Type out each record word for word. Pictures stay out.

--- Extracted entries Enclosed Below ---

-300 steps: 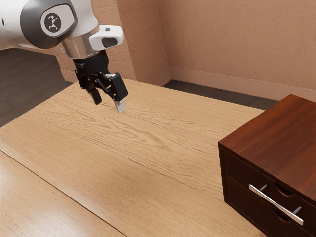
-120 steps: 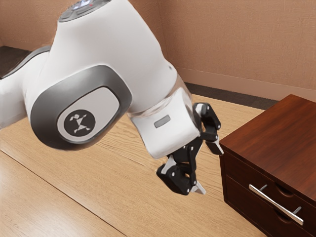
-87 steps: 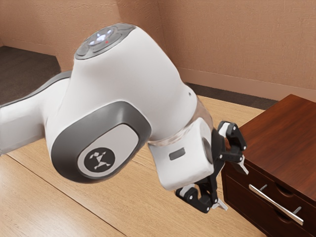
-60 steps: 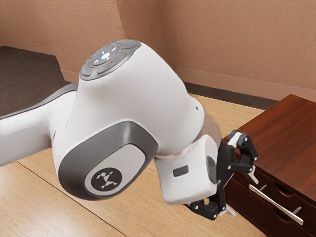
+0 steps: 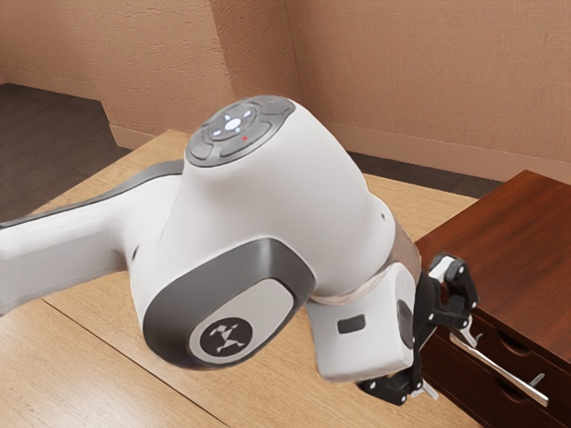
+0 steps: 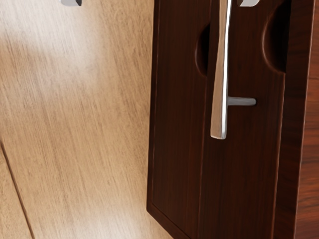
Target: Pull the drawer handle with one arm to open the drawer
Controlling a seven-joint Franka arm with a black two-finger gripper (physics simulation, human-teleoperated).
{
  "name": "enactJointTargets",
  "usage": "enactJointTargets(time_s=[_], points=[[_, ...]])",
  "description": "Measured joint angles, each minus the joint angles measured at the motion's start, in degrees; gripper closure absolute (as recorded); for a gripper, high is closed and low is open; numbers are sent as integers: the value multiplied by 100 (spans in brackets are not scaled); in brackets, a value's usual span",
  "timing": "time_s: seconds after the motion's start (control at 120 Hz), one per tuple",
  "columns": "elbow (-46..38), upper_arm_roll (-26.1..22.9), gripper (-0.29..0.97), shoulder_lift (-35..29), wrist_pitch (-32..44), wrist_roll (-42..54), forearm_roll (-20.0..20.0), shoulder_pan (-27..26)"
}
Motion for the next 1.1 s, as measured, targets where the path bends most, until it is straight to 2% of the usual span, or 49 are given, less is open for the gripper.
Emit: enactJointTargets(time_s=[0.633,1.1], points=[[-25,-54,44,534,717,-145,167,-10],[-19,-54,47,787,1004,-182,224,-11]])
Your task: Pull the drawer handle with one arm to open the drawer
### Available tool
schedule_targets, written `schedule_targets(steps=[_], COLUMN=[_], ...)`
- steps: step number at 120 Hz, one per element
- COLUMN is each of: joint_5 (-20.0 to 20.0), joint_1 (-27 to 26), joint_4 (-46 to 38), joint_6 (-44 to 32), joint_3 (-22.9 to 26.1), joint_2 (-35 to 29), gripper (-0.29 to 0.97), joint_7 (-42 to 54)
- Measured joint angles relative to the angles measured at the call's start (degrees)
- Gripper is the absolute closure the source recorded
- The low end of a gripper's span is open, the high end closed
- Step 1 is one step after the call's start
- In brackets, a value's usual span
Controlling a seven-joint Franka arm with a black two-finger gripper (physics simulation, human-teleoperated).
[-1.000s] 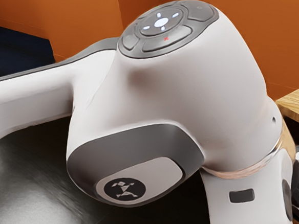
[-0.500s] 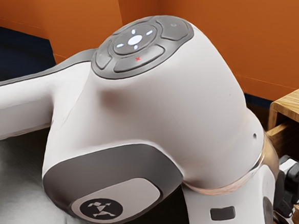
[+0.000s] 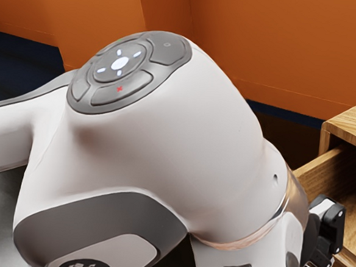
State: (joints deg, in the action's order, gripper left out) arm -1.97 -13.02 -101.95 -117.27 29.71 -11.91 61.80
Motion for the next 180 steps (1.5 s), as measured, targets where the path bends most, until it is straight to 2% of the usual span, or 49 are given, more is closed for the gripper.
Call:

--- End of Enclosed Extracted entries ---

• _Result for this exercise_:
-300 steps: 
-120 steps: 
-87 steps: 
-60 steps: 
+0 steps: 
+0 steps: 
Target: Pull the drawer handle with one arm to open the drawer
Controlling a seven-joint Franka arm with a black two-finger gripper (physics simulation, human-teleoperated).
{
  "name": "enactJointTargets",
  "usage": "enactJointTargets(time_s=[_], points=[[_, ...]])",
  "description": "Measured joint angles, each minus the joint angles measured at the motion's start, in degrees; gripper closure absolute (as recorded); for a gripper, high is closed and low is open; numbers are sent as integers: the value multiplied by 100 (spans in brackets are not scaled); in brackets, a value's usual span",
  "timing": "time_s: seconds after the motion's start (control at 120 Hz), one per tuple",
  "columns": "elbow (-46..38), upper_arm_roll (-26.1..22.9), gripper (-0.29..0.97), shoulder_lift (-35..29), wrist_pitch (-32..44), wrist_roll (-42..54), forearm_roll (-20.0..20.0), shoulder_pan (-27..26)"
}
Motion for the next 1.1 s, as measured, targets where the path bends most, until it is straight to 2% of the usual span, or 49 are given, less is open for the gripper.
Emit: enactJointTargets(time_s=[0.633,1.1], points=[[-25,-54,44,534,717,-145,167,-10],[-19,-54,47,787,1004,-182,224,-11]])
Your task: Pull the drawer handle with one arm to open the drawer
### Available tool
schedule_targets, written `schedule_targets(steps=[_], COLUMN=[_], ...)`
- steps: step number at 120 Hz, one per element
- COLUMN is each of: joint_5 (-20.0 to 20.0), joint_1 (-27 to 26), joint_4 (-46 to 38), joint_6 (-44 to 32), joint_3 (-22.9 to 26.1), joint_2 (-35 to 29), gripper (-0.29 to 0.97), joint_7 (-42 to 54)
- Measured joint angles relative to the angles measured at the call's start (degrees)
- Gripper is the absolute closure the source recorded
- The low end of a gripper's span is open, the high end closed
- Step 1 is one step after the call's start
- In brackets, a value's usual span
Controlling a seven-joint Franka arm with a black two-finger gripper (physics simulation, human-teleoperated).
[-1.000s] 
[-0.500s] 
[+0.000s] 
State: (joints deg, in the action's order, gripper left out) arm -1.97 -13.02 -101.95 -117.27 29.71 -11.91 61.80
Motion for the next 180 steps (1.5 s), as measured, targets where the path bends most, until it is straight to 2% of the usual span, or 49 are given, more is closed for the gripper.
Call:

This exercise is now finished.